Ну-ну. И дело в самохвальстве, оно-то как раз простительно. «Скромность - самый верный путь к неизвестности», - любил повторять Сергей Владимирович Михалков, и как с ним не согласиться?
Дело в том, что времена, когда в литературу врывались и можно было, действительно, проснуться знаменитым, кажется, давно миновали.
На что уж дерзок Виктор Пелевин, но и то... Наш журнал, зная, что идет на риск, напечатал его первую повесть «Омон Ра». И что? Тишина в зале, только буркнул кто-то, что «Знамя» опустилось до фантастики.  Тогда напечатали «Жизнь насекомых».  На этот раз отклики, в основном бранчливые, а то и ернические, появились, конечно, и какая-то известность у Пелевина образовалась - но среди литературных критиков, по преимуществу.
Можно, разумеется, сказать, что русские, дескать, дураки, своих гениев вовремя оценить не умеют. Но и французы... Тогда, в ранние 90-е,  европейские издатели делали ставку на новых писателей из России, и у «Знамени» совместно с одним французским издательством был даже проект «Дом на Никольской», где вышло три или четыре книжки наших молодых авторов. А вот Пелевина наши французские партнеры отвергли. Да ну, - сказали, - фантастика какая-то. Несерьезно, мол...
И как же они, должно быть, кусали себе локти, когда роман «Чапаев и Пустота» вдруг пошел - да не только в стране, но и за ее пределами, так что деньги за уступку авторских прав надо было платить совсем другие.
Поэтому не врываться, да еще и дерзко, приходится сейчас молодым писателям, а мало-помалу приучать к себе, к своей манере, к своей неизбежности, а, если судьба будет особенно милостива, даже необходимости. Выигрывать не нокаутом на первой же минуте, а по очкам.
Как Михаилу Шишкину, подлинный - и отечественный, и европейский - успех к которому пришел только с третьей его книгой. Или как Борису Рыжему - ведь блистательной подборке «From Sverdlovsk with love» в «Знамени» за 1999 год, принесшей ему и Антибукеровскую премию, и всероссийскую славу, предшествовали очень даже не плохие публикации в «Урале» и «Звезде», мало кем замеченные, но этот успех готовившие.
Так что, скажу я наставительно, не только талант надобен нынешним молодым честолюбцам, но терпение и еще раз терпение. Постоянство усилий. И воловье упорство.

Со мною не согласятся, но мне вдруг показалось, что судьбу писателя определяют женщины, уже вышедшие или - еще чаще - стремительно выходящие из детородного возраста.
Глупость, конечно, но попробуем разобраться непредвзято.

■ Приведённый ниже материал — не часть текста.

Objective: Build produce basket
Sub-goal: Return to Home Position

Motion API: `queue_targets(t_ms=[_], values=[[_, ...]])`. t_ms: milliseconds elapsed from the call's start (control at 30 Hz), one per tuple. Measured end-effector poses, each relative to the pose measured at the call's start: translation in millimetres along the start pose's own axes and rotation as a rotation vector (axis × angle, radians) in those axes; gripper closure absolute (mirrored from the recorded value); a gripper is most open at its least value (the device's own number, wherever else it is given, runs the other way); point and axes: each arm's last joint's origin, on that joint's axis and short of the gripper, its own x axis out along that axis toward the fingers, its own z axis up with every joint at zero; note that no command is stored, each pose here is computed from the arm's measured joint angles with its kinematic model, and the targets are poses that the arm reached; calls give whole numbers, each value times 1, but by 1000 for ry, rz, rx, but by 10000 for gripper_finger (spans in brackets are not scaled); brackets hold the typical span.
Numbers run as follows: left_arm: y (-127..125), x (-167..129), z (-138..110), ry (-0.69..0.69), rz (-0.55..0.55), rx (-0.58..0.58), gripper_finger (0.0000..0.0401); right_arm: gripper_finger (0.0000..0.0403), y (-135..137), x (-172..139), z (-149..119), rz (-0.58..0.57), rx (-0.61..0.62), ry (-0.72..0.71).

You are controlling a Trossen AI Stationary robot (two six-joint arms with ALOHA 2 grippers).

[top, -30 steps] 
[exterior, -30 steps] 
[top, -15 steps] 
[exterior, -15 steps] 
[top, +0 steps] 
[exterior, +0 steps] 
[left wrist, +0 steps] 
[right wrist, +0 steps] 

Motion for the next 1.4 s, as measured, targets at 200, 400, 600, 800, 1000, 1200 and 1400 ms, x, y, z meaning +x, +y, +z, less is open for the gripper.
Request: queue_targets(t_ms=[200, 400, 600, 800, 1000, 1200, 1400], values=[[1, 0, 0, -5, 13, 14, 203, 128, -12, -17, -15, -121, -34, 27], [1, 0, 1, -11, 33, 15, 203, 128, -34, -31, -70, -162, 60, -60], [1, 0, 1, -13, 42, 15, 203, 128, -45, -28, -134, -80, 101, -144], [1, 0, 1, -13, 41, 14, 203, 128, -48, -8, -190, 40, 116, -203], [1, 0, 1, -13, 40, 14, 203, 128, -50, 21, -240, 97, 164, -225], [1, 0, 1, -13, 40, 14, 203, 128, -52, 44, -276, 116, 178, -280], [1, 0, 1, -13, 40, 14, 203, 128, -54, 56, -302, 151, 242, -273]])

Младое создание сочиняет свои первые опусы и либо несет их в лит. студию (ими руководят обычно чадолюбивые дамы), либо отсылает на конкурс, где координатором обычно - вы угадали - женщина, стремительно выходящая из детородного возраста (ЖСВИДР).

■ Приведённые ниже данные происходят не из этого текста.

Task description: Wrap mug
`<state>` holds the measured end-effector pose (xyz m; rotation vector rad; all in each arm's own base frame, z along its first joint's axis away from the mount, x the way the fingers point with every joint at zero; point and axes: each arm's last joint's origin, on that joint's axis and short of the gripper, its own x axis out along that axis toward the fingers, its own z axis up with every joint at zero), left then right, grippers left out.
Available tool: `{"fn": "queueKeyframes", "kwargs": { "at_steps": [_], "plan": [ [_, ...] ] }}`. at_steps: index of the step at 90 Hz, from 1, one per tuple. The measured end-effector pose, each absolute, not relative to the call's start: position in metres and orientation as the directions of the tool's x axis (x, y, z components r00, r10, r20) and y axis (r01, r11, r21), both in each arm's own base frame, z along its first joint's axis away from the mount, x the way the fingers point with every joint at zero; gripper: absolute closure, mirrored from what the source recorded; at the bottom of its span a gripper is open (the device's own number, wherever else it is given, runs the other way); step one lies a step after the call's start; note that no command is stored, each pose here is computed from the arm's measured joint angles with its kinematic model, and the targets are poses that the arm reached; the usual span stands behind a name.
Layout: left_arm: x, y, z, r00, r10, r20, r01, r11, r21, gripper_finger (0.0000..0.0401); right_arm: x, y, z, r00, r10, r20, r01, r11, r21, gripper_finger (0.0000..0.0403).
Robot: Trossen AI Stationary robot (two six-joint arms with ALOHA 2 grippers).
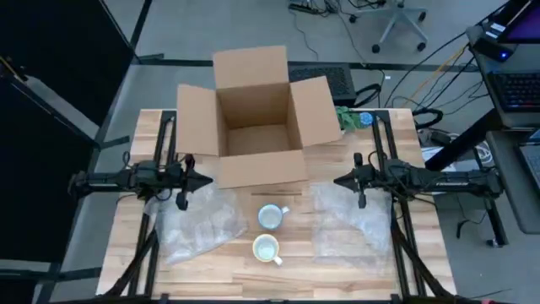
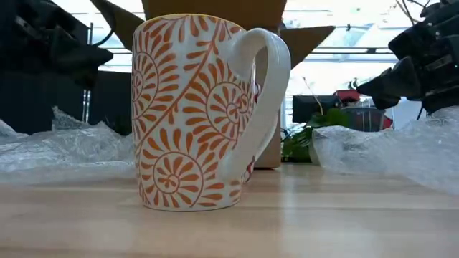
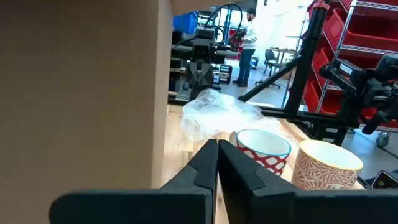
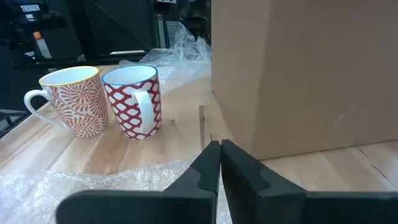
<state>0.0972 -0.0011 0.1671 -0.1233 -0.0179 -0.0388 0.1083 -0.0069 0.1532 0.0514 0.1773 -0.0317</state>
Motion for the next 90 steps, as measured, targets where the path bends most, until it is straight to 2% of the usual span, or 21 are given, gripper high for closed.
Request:
{"fn": "queueKeyframes", "kwargs": {
  "at_steps": [84,90],
  "plan": [
    [0.0972,-0.0006,0.1685,0.999,-0.022,0.035,0.026,0.992,-0.122,0.0401,0.1083,-0.0069,0.1532,0.984,-0.027,-0.177,0.036,0.998,0.049,0.0403],
    [0.0971,-0.0007,0.1707,0.998,-0.025,0.057,0.035,0.981,-0.189,0.0401,0.1084,-0.0069,0.1533,0.984,-0.027,-0.177,0.036,0.998,0.048,0.0403]
  ]
}}
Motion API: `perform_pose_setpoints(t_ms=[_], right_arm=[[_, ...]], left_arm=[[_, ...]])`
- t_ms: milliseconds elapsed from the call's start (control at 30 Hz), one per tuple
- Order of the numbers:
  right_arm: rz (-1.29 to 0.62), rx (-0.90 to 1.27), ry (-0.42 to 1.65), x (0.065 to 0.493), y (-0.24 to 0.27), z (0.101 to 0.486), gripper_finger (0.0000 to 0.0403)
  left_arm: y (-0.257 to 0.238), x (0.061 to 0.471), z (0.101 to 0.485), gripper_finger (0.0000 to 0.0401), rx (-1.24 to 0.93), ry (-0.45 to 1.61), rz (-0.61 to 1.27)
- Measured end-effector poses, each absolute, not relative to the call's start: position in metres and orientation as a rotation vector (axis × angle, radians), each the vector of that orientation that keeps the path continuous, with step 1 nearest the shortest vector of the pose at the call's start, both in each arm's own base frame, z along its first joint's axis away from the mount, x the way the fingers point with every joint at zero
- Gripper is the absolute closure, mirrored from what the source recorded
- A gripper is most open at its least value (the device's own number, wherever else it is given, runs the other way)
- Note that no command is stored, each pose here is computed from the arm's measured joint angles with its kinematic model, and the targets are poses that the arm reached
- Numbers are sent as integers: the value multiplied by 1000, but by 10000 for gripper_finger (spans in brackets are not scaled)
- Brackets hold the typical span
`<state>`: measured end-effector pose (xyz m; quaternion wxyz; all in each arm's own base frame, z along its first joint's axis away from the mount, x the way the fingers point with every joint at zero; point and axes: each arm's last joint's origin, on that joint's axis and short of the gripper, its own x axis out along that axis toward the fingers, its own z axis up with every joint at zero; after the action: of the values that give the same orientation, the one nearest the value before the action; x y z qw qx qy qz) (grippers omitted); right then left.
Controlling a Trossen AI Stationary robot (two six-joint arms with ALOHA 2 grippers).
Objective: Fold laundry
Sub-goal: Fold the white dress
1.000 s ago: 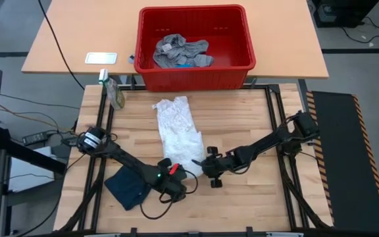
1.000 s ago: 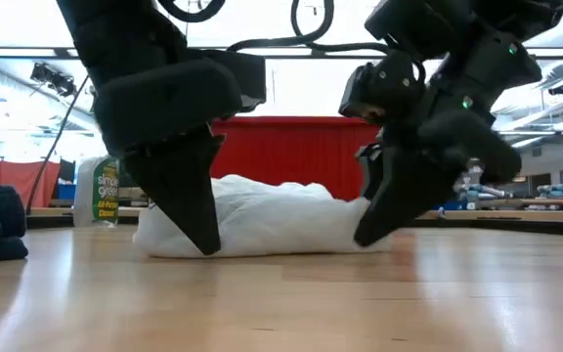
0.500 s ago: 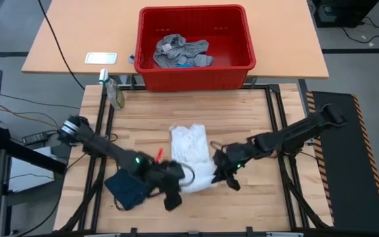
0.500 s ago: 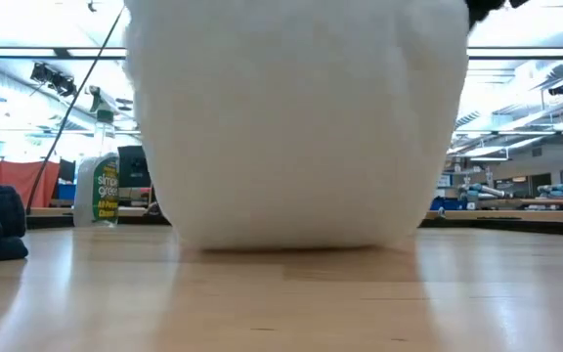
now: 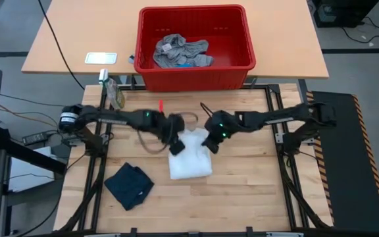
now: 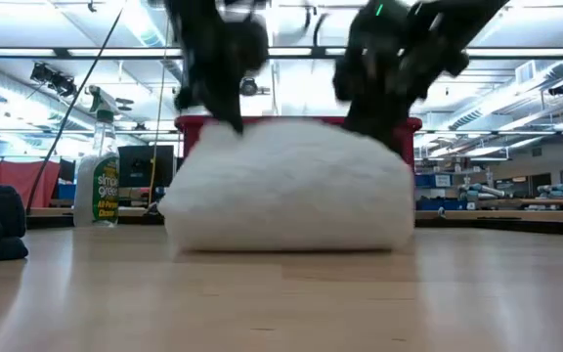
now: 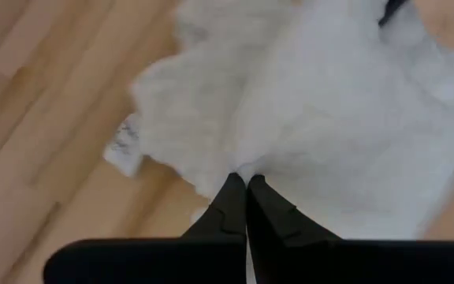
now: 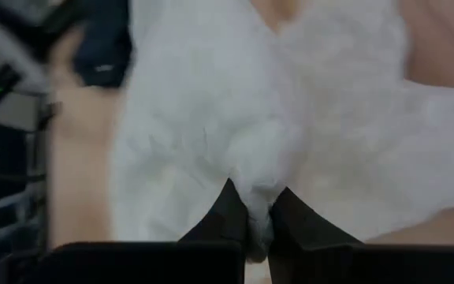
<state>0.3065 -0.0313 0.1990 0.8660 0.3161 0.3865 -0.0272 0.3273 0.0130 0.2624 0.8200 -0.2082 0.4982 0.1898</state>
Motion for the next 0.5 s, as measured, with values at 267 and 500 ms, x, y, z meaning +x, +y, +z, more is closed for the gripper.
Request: perform_pose_setpoints(t_ms=[267,500], right_arm=[[-185,756,859,310,-70,169,361],[-348,704,691,299,-77,204,243]], left_arm=[[82,316,214,398,-607,968,326],[106,317,220,390,-578,866,274]])
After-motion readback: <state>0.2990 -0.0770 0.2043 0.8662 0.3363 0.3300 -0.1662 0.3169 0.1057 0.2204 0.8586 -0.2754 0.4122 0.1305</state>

Года идут, талант молодого писателя крепнет, заставляя его тыкаться в журналы либо в издательства, где вопрос о том, напечатать или отклонить, как правило, решают все те же стремительно выходящие. (Встречаются среди редакторов, конечно, и молоденькие, но они чаще в младших редакторах или веса того не имеют; встречаются и мужчины, но они чаще либо в начальниках, либо в подкаблучниках, что в нашем литературном мире обычно одно и то же).
Дальше - больше. Книжка вышла, и у оптовиков (а это с ними согласовывают тиражи и каналы распространения) на ключевых ролях - опять же женщины, стремительно покидающие детородный возраст. Они, именно они, как установлено опросами, любят серии, благоволят к исторической и психо-любовной литературе, считают, что все мужчины - чистые дети и оттого будто бы предрасположены к крутым сюжетам, а главное ценят те книжки, что цепляют, но не грузят.

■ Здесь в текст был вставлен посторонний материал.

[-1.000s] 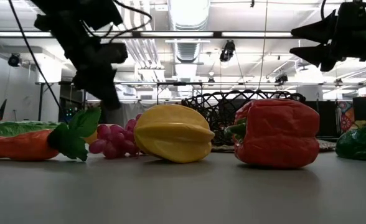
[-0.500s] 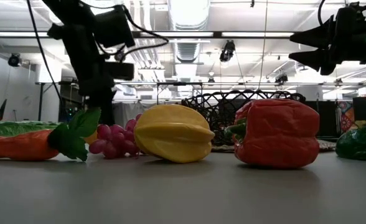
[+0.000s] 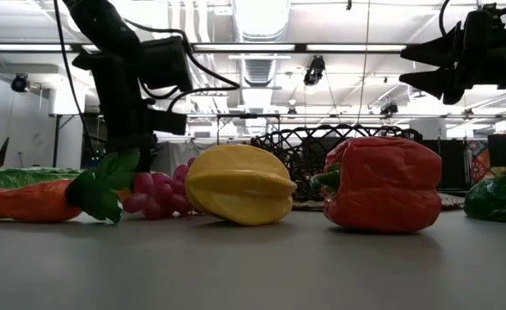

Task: Build produce basket
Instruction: Put the yellow lemon into the basket

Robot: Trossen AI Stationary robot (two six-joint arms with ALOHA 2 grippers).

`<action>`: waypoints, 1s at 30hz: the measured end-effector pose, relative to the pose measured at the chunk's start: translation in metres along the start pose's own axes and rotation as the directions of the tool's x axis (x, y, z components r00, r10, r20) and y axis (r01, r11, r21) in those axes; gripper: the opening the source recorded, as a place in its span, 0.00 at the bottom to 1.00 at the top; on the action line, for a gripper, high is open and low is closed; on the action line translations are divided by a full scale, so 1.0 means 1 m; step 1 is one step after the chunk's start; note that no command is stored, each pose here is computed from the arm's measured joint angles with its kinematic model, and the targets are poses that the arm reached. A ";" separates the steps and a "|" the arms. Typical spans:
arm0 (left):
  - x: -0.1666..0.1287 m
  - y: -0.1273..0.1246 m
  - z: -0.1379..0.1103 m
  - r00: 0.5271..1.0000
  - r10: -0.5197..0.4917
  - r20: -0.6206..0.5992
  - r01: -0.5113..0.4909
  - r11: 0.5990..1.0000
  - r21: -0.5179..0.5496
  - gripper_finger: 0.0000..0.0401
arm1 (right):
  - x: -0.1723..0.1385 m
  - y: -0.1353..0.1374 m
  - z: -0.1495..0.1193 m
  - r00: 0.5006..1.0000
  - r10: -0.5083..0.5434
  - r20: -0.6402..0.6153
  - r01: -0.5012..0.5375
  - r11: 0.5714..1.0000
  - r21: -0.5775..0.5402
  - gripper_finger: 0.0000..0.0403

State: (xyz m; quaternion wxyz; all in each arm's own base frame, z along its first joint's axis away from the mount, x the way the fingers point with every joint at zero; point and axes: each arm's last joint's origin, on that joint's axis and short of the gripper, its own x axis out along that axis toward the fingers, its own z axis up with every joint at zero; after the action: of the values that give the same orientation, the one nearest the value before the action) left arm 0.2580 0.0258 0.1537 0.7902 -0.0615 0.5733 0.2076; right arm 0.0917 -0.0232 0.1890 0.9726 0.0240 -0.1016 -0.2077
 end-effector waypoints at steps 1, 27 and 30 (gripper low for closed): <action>0.000 0.000 0.000 1.000 0.000 -0.001 0.000 1.000 0.001 0.71 | 0.000 0.000 0.000 1.000 0.000 0.000 0.000 1.000 0.000 0.98; -0.107 -0.043 0.053 0.603 -0.214 0.769 0.137 0.977 0.164 0.51 | 0.001 0.002 -0.002 0.998 0.056 -0.028 -0.056 0.998 -0.005 0.98; -0.112 -0.051 0.059 0.513 -0.234 0.826 0.117 0.972 0.203 0.51 | 0.001 0.003 0.000 0.994 0.105 -0.001 -0.105 0.994 0.002 0.98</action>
State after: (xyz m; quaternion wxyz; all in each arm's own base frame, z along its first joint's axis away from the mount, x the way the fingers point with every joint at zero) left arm 0.3011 -0.0296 0.2705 0.9873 0.0367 0.1220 0.0951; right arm 0.0937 -0.0205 0.1898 0.9822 0.0198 -0.1026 -0.1560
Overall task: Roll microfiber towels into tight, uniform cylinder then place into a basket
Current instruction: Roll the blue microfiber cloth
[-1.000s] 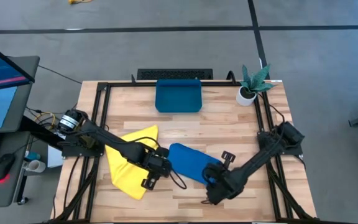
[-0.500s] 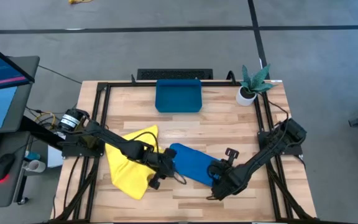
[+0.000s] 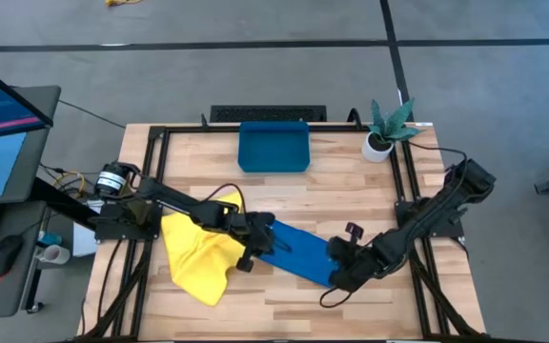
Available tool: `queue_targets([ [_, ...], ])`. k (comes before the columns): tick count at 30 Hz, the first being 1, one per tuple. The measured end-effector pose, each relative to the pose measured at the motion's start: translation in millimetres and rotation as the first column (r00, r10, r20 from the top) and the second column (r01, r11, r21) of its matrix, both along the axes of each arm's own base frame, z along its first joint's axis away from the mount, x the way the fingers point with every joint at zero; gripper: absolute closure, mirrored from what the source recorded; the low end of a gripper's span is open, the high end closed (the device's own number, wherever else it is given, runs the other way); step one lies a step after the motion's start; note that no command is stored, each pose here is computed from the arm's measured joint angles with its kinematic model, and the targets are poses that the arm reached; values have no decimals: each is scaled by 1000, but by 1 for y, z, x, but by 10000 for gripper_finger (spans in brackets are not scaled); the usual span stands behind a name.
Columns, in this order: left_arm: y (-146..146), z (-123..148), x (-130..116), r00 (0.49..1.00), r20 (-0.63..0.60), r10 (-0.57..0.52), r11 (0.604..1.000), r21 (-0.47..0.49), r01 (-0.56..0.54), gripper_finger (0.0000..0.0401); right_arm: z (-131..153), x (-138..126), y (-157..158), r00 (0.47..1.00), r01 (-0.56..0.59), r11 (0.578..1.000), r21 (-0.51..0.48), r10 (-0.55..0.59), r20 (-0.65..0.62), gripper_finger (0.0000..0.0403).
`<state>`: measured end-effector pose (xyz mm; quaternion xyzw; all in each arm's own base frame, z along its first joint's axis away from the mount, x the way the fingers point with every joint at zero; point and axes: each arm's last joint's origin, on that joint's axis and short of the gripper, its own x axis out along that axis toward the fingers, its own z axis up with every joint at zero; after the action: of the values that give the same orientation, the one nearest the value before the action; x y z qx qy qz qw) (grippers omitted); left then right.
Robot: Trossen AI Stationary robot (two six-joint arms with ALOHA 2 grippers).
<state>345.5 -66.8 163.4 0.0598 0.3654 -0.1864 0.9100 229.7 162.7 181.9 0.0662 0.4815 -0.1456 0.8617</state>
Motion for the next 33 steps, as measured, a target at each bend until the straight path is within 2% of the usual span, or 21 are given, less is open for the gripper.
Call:
queue_targets([
  [4, 5, 0, 0, 1000, -8, 18, 1000, -4, -18, 394, -7, 4, 2, 1000, -20, 999, 44, 19, 25, 388],
  [8, 5, -2, 2, 1000, -6, 28, 1000, -13, -29, 400, -17, 8, 1, 1000, -9, 999, 32, 9, -5, 383],
  [13, 3, -21, 14, 998, 2, 60, 997, -50, -60, 401, -28, 15, -6, 997, 38, 998, 52, -34, -63, 387],
  [17, 3, -37, 15, 997, -38, 61, 997, -43, -63, 401, -38, 19, -12, 992, 72, 997, 42, -67, -107, 387],
  [20, 3, -46, 15, 996, -65, 65, 997, -38, -68, 401, -43, 23, -14, 987, 87, 993, 84, -74, -144, 384],
  [24, 4, -49, 16, 994, -71, 81, 996, -29, -83, 401, -52, 25, -18, 977, 113, 990, 86, -95, -190, 385],
  [30, 21, -52, 19, 996, -38, 78, 993, 93, -74, 401, -51, 25, -19, 977, 113, 990, 85, -95, -189, 388],
  [33, 37, -51, 21, 994, -12, 109, 985, 136, -107, 401, -50, 25, -19, 978, 121, 989, 89, -103, -184, 386],
])
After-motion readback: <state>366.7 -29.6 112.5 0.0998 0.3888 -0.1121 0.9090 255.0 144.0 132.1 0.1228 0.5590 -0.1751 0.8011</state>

Книжка в магазине, и только от женщины, стремительно выходящей и успевшей дослужиться до товароведа или начальницы отдела, зависит, ляжет ли эта книжка на видное место или ее поставят на нижнюю полку магазинного стеллажа, поближе к плинтусу.
Книжка попала в редакцию, где на нее могут откликнуться, а могут сделать вид, что не заметили. Рецензенты пока, разумеется, чаще мужеского пола, хотя юные критикессы и тут подпирают (Алиса Ганиева, Валерия Пустовая, Елена Сафронова, ау!), но решение заметить или пропустить чаще всего принимает все-таки - правильно, женщина, стремительно выходящая.
Книжку надо бы перевести на другие языки. Ну и кто же из знающих русский язык, по вашему мнению, состоит в советчиках у западного издателя, кого, если принято решение, зовут в переводчики?
И наконец читатели. Мужчины, может быть, и тратят на книжки больше денег, но женщины, вне сомнения, чаще ходят в магазины, проводят там больше времени и, уж во всяком случае, больше говорят меж собою о книжках, чаще ими обмениваются и т. п. - то есть создают то самое общественное мнение, которое писателю либо даст имя, либо вовсе нет.
Молоденькие в роли управительниц процесса, конечно, тоже хороши, так как могут влюбляться в автора или его книжку. Но стремительно выходящие из детородного возраста, понятно, предпочтительнее, ибо тут не позабытое умение влюбляться вступает в биохимическую связь с проснувшимся материнским инстинктом, и можно только завидовать удачнику, который как должное примет оказанную ему честь.

Отличный поэт затеялся писать романы. Не очень, на мой взгляд, удачные, стихам уступающие, но один мы все-таки напечатали, и он даже имел некоторый успех - не столько у читателей, правда, сколько у критиков.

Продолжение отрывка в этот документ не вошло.